> WORK INSTRUCTION
Read the data, and whenever a line holds the word "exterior", report that line.

> DATA IN THIS EXERCISE
/---

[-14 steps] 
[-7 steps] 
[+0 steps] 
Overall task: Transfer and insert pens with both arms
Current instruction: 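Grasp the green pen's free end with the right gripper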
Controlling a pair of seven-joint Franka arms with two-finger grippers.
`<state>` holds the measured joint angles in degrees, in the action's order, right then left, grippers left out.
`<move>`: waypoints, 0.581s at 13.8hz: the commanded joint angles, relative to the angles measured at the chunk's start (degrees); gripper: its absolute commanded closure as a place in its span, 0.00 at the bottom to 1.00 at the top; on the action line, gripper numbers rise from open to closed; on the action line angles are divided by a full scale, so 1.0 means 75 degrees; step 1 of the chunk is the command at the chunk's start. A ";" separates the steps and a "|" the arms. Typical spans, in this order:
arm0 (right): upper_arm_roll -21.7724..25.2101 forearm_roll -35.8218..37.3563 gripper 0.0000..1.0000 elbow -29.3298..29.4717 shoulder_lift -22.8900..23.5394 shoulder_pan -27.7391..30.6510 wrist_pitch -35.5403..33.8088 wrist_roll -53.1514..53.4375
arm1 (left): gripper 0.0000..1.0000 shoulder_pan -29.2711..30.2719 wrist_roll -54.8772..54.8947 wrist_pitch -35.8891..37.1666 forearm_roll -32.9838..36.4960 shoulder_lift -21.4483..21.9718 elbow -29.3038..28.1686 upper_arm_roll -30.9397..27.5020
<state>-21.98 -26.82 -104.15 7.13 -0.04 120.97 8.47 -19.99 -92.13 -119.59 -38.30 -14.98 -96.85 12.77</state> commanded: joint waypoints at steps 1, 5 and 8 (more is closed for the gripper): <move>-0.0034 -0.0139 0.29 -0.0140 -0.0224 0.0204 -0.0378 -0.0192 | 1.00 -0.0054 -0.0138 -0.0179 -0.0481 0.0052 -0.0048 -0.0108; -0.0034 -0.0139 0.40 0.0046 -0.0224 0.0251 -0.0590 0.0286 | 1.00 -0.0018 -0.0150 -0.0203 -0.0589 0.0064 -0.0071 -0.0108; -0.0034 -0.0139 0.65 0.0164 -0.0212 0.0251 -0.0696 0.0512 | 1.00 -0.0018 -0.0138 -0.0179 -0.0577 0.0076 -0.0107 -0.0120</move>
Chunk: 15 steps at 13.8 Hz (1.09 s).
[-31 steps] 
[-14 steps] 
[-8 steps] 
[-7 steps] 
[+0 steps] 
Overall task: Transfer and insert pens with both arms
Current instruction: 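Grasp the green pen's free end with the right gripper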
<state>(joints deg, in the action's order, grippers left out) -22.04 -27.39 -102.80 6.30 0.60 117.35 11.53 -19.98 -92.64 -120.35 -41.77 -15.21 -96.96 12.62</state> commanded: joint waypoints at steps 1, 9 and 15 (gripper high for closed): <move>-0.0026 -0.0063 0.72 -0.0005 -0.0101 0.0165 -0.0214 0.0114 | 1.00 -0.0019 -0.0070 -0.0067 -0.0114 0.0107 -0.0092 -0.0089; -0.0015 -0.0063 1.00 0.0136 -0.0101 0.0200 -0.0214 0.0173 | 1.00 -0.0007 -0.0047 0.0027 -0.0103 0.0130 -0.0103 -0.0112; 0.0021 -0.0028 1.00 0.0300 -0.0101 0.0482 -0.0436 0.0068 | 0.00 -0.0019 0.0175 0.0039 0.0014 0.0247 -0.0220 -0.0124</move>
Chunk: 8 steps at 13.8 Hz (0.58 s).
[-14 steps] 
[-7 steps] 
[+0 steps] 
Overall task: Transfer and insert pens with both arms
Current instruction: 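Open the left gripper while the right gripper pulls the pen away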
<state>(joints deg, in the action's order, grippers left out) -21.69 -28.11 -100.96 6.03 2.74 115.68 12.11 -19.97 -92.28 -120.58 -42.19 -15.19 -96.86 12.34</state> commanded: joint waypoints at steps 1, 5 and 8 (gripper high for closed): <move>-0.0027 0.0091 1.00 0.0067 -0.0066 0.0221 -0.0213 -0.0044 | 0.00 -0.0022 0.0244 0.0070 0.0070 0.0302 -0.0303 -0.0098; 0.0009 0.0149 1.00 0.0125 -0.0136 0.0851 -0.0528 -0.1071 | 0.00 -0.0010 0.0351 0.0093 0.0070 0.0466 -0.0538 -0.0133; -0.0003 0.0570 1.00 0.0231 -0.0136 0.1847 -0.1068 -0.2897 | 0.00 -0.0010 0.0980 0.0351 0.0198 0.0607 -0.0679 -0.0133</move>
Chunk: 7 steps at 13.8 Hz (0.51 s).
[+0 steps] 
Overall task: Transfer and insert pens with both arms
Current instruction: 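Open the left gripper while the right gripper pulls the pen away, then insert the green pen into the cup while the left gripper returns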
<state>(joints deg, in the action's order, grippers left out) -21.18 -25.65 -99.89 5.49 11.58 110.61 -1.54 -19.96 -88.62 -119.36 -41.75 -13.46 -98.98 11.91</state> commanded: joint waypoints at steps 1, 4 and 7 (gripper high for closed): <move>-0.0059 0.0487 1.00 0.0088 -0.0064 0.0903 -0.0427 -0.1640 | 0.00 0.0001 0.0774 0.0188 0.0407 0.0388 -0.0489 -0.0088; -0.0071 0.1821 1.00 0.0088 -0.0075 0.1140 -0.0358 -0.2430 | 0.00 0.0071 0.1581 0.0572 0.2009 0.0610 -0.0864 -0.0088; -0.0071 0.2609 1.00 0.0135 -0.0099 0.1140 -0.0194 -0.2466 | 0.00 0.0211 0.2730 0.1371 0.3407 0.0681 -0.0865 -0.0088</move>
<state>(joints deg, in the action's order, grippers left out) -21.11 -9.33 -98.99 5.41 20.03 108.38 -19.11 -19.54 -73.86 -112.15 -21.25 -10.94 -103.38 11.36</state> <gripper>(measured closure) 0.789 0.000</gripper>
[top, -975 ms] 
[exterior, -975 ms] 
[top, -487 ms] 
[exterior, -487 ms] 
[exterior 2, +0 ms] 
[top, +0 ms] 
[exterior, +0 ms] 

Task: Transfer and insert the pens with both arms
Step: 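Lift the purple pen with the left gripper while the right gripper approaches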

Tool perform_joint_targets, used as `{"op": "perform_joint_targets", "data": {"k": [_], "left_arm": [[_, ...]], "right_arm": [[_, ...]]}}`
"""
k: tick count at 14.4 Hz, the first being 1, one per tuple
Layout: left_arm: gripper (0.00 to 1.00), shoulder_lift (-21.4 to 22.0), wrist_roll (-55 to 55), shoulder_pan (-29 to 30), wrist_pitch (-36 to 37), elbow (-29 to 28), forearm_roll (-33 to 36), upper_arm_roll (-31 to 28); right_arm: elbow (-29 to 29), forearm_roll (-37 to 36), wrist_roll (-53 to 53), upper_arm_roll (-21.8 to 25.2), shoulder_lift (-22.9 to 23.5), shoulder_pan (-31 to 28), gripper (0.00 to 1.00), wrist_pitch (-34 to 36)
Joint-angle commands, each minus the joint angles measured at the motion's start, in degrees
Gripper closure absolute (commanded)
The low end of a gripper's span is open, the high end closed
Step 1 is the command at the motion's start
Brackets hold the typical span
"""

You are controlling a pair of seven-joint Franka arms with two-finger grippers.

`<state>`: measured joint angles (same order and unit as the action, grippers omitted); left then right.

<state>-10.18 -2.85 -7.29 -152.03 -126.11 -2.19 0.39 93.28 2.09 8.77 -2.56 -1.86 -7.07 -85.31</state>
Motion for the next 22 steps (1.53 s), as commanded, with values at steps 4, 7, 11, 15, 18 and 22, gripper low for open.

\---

> REPLY TO THE EXERCISE
[exterior, -975 ms] 
[exterior, -487 ms] 
[exterior 2, +0 ms] 
[exterior, +0 ms] 

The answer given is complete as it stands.